The rest of the volume is divided into two sections - on institutions; and strategic issues, countries and cases - and a conclusion. The institutions essays are thorough, well written and substantive: the United Nations by Nigel White, the EU by Gordon Crawford, Germany's Stiftungen by Stefan Mair, and Multilateral Development Banks by Carlos Santiso. The following section is a little less coherent but again contains important essays on post-conflict elections by Krishna Kumar, a general piece by Thomas Carothers, USAID by Harry Blair, civil society and Africa by Julie Hearn and Mark Robinson, south east Asia by Kevin Quigley, Russia by Richard Sakwa, and Latin America by John McEldowney. Kumar's chapter is especially important for those interested in post-conflict peace building. He describes the sensitivities and peculiarities of post-conflict elections - in terms of pre-poll preparation, voting and election monitoring, and transfer of power - and argues that "international assistance is essential not only to hold post-conflict elections but also to make them credible and legitimate." (p.201). He focuses on the extent to which elections can further peace, political reconciliation and democratization - goals that are by no means always complementary. His brief survey of cases includes Nicaragua, Ethiopia, Angola, Cambodia, El Salvador, Mozambique, Bosnia and Herzegovina, and Liberia. With the notable exception of Angola he is fairly positive, "but the progress has been slow and not always linear," (p.202), and "if one used the standards that are followed in western democracies, practically all post-conflict elections would get failing grades." (p.200). The main problems and challenges are high costs, unrealistic time frames, insufficient focus on the political requisites and necessary conditions, limited attention to the appropriate electoral systems, and the difficulties of sustaining the electoral infrastructure. Carothers, something of a political realist, concludes that "the role of outsiders in political transitions is inevitably limited, uncertain and complicated, even where democracy is advancing and external involvement is welcomed." (p.213)

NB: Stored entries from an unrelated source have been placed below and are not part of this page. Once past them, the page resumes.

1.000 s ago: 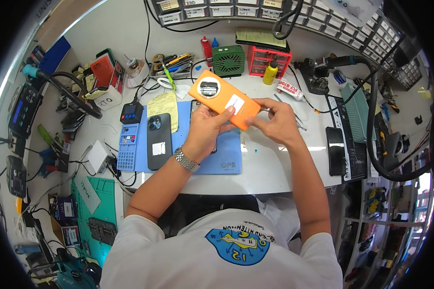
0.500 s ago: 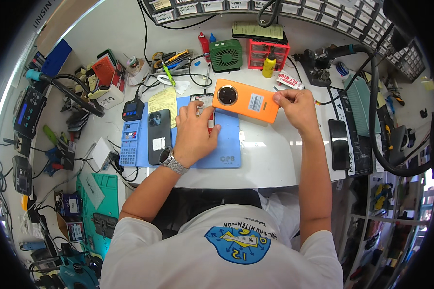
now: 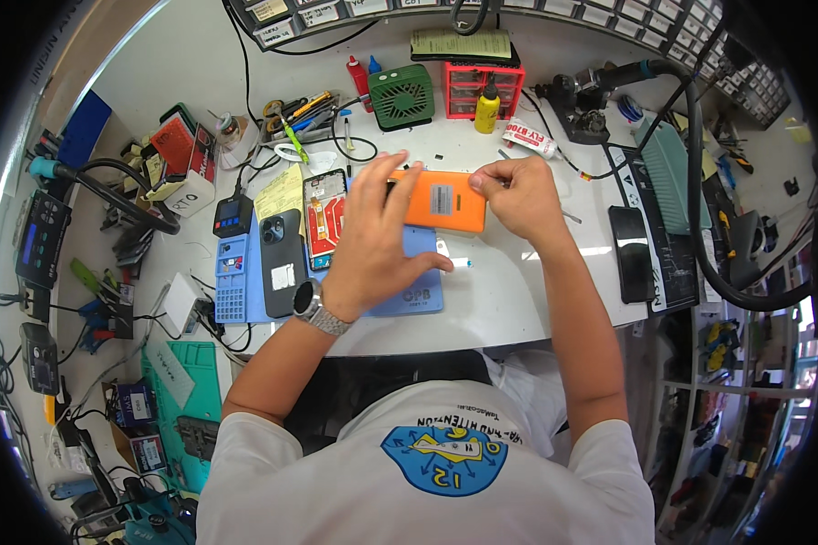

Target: The person removes a protective film from the back of an orange smartphone, then uses a screwdriver to remove screws from the back cover of a black smartphone. The person places the back cover aside and continues to work on the internal components of the black smartphone.

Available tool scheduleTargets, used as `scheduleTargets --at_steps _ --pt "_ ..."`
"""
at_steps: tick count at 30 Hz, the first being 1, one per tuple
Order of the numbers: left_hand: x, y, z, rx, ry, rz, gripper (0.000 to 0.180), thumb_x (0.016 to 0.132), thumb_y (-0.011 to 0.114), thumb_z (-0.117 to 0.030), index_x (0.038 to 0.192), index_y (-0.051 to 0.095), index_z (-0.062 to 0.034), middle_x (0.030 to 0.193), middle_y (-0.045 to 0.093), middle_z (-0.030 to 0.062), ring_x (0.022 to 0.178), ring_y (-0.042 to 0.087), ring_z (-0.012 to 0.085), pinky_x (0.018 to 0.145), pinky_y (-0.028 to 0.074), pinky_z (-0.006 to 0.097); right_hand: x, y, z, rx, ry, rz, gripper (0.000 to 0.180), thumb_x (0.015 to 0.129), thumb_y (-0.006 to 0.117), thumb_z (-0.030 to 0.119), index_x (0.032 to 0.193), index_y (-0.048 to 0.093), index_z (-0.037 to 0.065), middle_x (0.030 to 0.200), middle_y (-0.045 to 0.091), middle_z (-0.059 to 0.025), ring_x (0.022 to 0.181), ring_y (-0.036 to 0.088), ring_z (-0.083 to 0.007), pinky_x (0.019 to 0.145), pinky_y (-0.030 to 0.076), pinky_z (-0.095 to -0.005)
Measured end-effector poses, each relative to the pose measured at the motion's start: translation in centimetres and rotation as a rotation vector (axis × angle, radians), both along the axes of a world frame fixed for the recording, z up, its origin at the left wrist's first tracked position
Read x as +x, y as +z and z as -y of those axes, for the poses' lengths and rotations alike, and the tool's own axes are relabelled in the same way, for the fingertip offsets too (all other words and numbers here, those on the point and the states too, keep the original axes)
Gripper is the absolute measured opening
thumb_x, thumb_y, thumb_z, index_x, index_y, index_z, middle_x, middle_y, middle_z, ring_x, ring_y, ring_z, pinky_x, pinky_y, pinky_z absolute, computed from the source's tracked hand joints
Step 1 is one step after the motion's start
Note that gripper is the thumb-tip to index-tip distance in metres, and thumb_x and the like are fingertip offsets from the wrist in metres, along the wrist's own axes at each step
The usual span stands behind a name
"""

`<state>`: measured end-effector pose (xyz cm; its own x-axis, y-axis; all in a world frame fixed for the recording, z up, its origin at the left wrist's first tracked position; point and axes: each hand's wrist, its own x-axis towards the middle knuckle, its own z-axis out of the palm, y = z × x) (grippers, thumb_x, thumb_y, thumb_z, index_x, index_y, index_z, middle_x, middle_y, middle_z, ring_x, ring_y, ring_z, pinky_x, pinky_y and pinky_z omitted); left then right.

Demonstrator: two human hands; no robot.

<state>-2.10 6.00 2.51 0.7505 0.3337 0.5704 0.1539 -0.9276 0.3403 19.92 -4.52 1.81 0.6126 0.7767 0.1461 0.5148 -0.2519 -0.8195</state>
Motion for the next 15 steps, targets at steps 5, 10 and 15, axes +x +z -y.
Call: scheduleTargets --at_steps 5,10,15 --pt "2.6 -1.1 0.3 -0.073 -0.187 -0.07 0.099 0.065 0.102 -0.026 0.148 0.056 0.001 0.147 0.056 0.0215 0.131 0.062 0.0389 0.105 0.056 0.047 -1.8 0.9 0.6 0.0 0.098 0.019 0.021 0.09 0.084 0.023 0.099 0.087 0.003 0.077 0.077 -0.019 0.064 0.069 -0.0277 0.067 0.055 -0.0405" --pt "3.0 -0.3 0.2 0.049 -0.129 -0.007 0.066 0.066 0.09 -0.008 0.127 0.066 -0.0048 0.122 0.067 0.01 0.108 0.07 0.0301 0.081 0.061 0.042 -2.3 1.9 2.2 0.008 0.2 0.052 0.019 0.096 0.076 0.014 0.108 0.085 0.002 0.09 0.079 -0.0227 0.078 0.074 -0.0369 0.077 0.058 -0.0432" --pt "3.0 0.2 0.1 0.014 -0.124 -0.058 0.069 0.061 0.09 -0.008 0.127 0.069 -0.0086 0.12 0.065 0.0088 0.105 0.067 0.0296 0.079 0.06 0.04 -2.3 2.5 3.5 0.037 0.23 -0.053 0.014 0.099 0.069 0.006 0.104 0.081 0.001 0.093 0.077 -0.0207 0.083 0.074 -0.0401 0.081 0.058 -0.0437"
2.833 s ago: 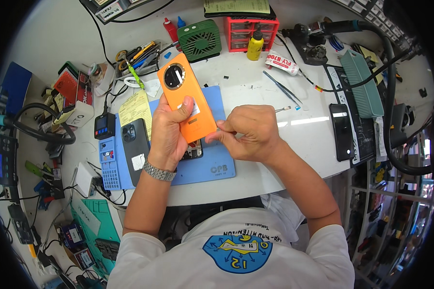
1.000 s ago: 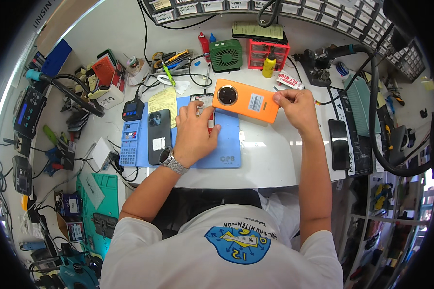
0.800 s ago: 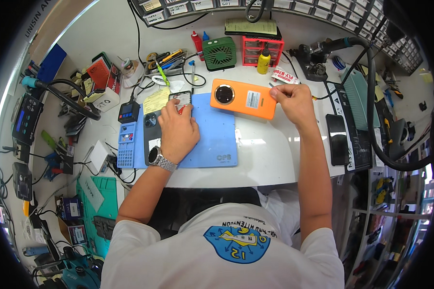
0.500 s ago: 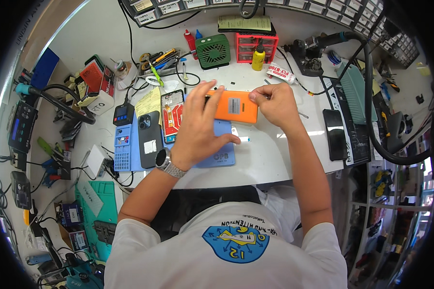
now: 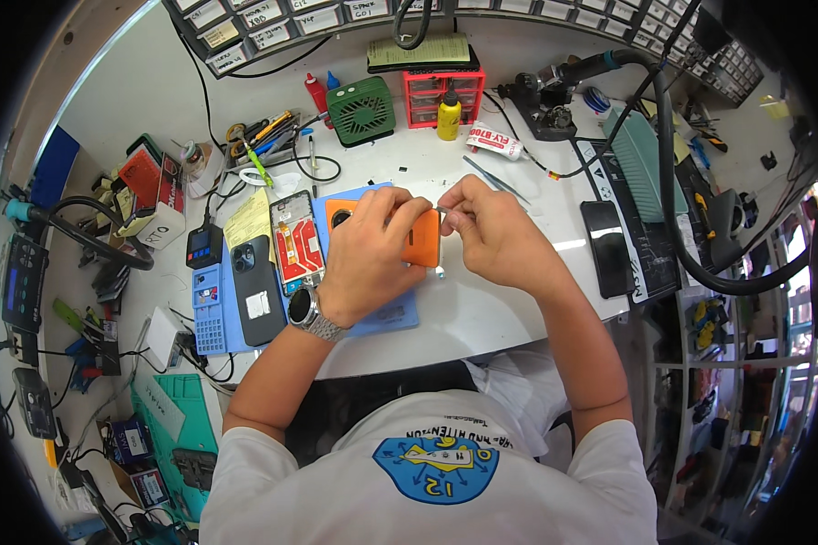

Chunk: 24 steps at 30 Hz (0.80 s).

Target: The person removes a protective film from the back of an orange smartphone, then uses a screwdriver to remove screws from the back cover of a black smartphone. The person places the back cover aside and continues to work on the internal components of the black smartphone.

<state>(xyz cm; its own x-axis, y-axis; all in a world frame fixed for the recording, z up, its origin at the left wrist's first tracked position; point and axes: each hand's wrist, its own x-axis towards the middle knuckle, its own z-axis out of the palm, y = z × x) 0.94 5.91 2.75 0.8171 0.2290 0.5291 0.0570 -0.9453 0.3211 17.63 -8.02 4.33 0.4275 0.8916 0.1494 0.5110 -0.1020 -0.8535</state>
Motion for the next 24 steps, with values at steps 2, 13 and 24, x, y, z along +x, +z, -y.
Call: scheduleTargets --at_steps 2,13,24 --pt "-0.2 0.2 0.2 -0.011 -0.008 -0.004 0.068 0.061 0.09 -0.007 0.126 0.068 -0.0096 0.118 0.064 0.0072 0.103 0.065 0.0281 0.078 0.059 0.039 -0.1 0.0 0.4 0.027 0.002 0.093 0.012 0.099 0.07 0.007 0.104 0.08 0.002 0.089 0.076 -0.0174 0.08 0.074 -0.0381 0.076 0.058 -0.043" --pt "-0.5 -3.4 1.3 -0.226 -0.093 0.034 0.071 0.061 0.089 -0.001 0.128 0.066 -0.0067 0.126 0.058 0.0127 0.115 0.059 0.0327 0.092 0.057 0.042 -1.1 0.6 2.1 0.169 -0.155 0.55 0.013 0.091 0.078 0.014 0.082 0.072 0.007 0.072 0.068 -0.0084 0.062 0.068 -0.0283 0.055 0.05 -0.0415" --pt "-0.2 -4.0 1.7 -0.195 -0.115 0.041 0.071 0.062 0.088 0.003 0.129 0.065 -0.0052 0.126 0.057 0.0131 0.116 0.058 0.0341 0.095 0.055 0.043 -1.0 -1.2 2.4 0.163 -0.138 0.631 0.01 0.087 0.078 0.013 0.08 0.074 0.008 0.068 0.065 -0.008 0.057 0.065 -0.0276 0.051 0.048 -0.0418"
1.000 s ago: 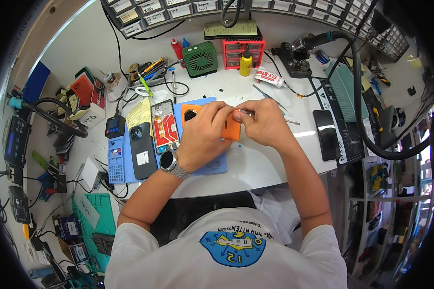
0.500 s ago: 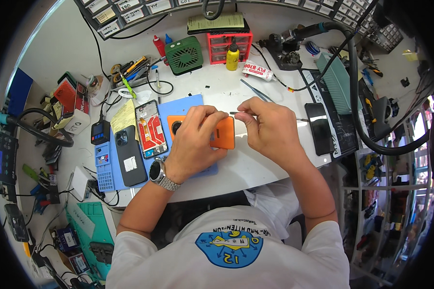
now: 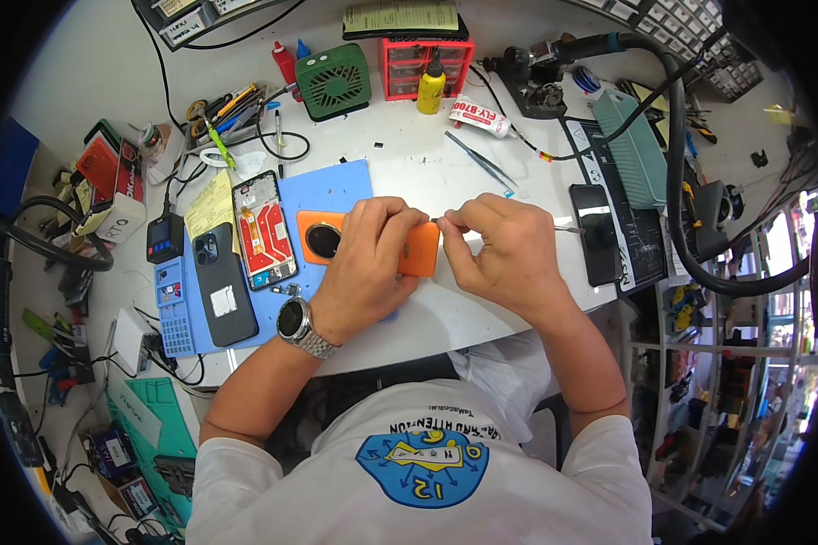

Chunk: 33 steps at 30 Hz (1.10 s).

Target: The person removes a protective film from the back of an orange smartphone, then uses a screwdriver to remove screws from the back cover of a black smartphone. The person places the back cover aside and continues to work on the internal components of the black smartphone.

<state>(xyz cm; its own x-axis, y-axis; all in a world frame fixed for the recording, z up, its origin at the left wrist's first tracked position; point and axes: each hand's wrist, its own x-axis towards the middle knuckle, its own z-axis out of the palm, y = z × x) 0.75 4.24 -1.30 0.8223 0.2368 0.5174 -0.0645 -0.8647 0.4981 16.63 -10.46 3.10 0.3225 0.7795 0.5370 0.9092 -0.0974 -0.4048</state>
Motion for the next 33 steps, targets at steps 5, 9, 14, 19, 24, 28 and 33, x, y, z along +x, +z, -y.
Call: scheduleTargets --at_steps 5,9,14,19,24,28,33 --pt "0.0 -0.4 -0.1 0.013 -0.003 0.008 0.072 0.062 0.087 0.003 0.13 0.065 -0.0055 0.127 0.057 0.0131 0.116 0.058 0.0343 0.097 0.054 0.043 -0.2 0.7 0.1 -0.066 -0.002 0.049 0.01 0.085 0.078 0.013 0.078 0.073 0.007 0.067 0.064 -0.0078 0.057 0.065 -0.0274 0.051 0.049 -0.0416" --pt "-0.2 -0.1 0.2 -0.023 -0.017 -0.014 0.073 0.062 0.085 0.004 0.131 0.064 -0.0045 0.126 0.057 0.0138 0.117 0.058 0.0349 0.102 0.05 0.046 -0.7 1.0 0.0 -0.106 0.013 0.293 0.008 0.08 0.078 0.013 0.077 0.073 0.007 0.066 0.064 -0.0077 0.056 0.065 -0.0282 0.051 0.05 -0.041" --pt "-0.3 -0.3 0.2 -0.027 -0.04 -0.009 0.075 0.061 0.085 0.005 0.132 0.063 -0.0043 0.126 0.057 0.0134 0.117 0.057 0.0345 0.103 0.049 0.046 1.8 1.6 -0.8 -0.198 0.155 -0.056 0.007 0.077 0.076 0.013 0.073 0.075 0.007 0.065 0.07 -0.0088 0.058 0.069 -0.0286 0.054 0.053 -0.0405" --pt "-0.3 0.2 0.1 -0.062 -0.072 -0.038 0.075 0.061 0.085 0.005 0.132 0.065 -0.0065 0.126 0.057 0.0119 0.117 0.057 0.0337 0.103 0.047 0.046 2.8 1.5 -1.1 -0.291 0.208 -0.176 0.01 0.078 0.079 0.014 0.072 0.077 0.008 0.068 0.075 -0.0087 0.056 0.069 -0.027 0.055 0.052 -0.0384" --pt "-0.4 0.1 0.1 -0.065 -0.095 -0.031 0.072 0.063 0.085 0.005 0.131 0.066 -0.0082 0.126 0.057 0.0115 0.118 0.057 0.0336 0.105 0.045 0.047 3.9 0.2 -1.1 -0.3 0.293 -0.417 0.014 0.084 0.084 0.007 0.074 0.076 0.002 0.064 0.07 -0.0063 0.053 0.055 -0.0116 0.051 0.042 -0.0295" --pt "-0.3 0.0 -0.2 -0.065 -0.126 -0.02 0.07 0.064 0.085 0.005 0.13 0.066 -0.0089 0.126 0.058 0.0107 0.121 0.058 0.0339 0.106 0.044 0.047 4.2 -0.6 -0.8 -0.292 0.354 -0.52 0.013 0.087 0.085 0.008 0.079 0.077 0.001 0.068 0.072 -0.0065 0.057 0.056 -0.0111 0.054 0.042 -0.0289" --pt "-0.1 0.4 -0.4 -0.053 -0.08 -0.021 0.072 0.062 0.087 0.0 0.13 0.064 -0.0084 0.131 0.06 0.0095 0.123 0.059 0.0312 0.107 0.044 0.045 3.1 -1.9 -0.3 -0.058 0.31 -0.446 0.008 0.089 0.083 0.008 0.084 0.078 0.002 0.075 0.074 -0.0095 0.056 0.062 -0.0181 0.053 0.048 -0.033"
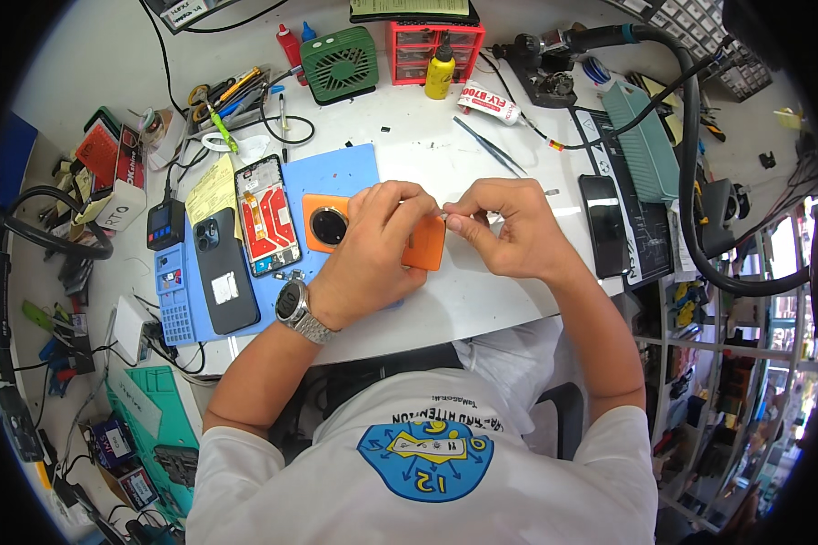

This book brings a great deal to the table and advances the debate in a number of ways, yet the conclusion, perhaps inevitably, is that democracy assistance is not a science; there is no grand strategy, it is ill-defined and elastic, and there are often internal tensions and contradictions. It is difficult to assess democracy assistance, both the tangible and intangible results. I am not sure if I agree that it is quite so amorphous as Burnell suggests. Nevertheless, both volumes point to the need for further work in developing methodologies for evaluating the impact of democracy assistance, and for identifying the variables which have a bearing upon the nature of the impact - the success or otherwise - of democracy assistance programmes.


Boutros Boutros-Ghali, 'An Agenda for Democratization', New York, United Nations, 1996.

David Held, Models of Democracy, second edition, Cambridge, Polity Press, 1996.

Samuel P. Huntington, The Third Wave. Democratization in the Late Twentieth Century, Norman, University of Oklahoma Press, 1991.

Edward Newman, '(Re)building Political Society: the UN in Democratization', in Edward Newman and Oliver P. Richmond eds., The United Nations and Human Security, London, Palgrave, 2001, forthcoming.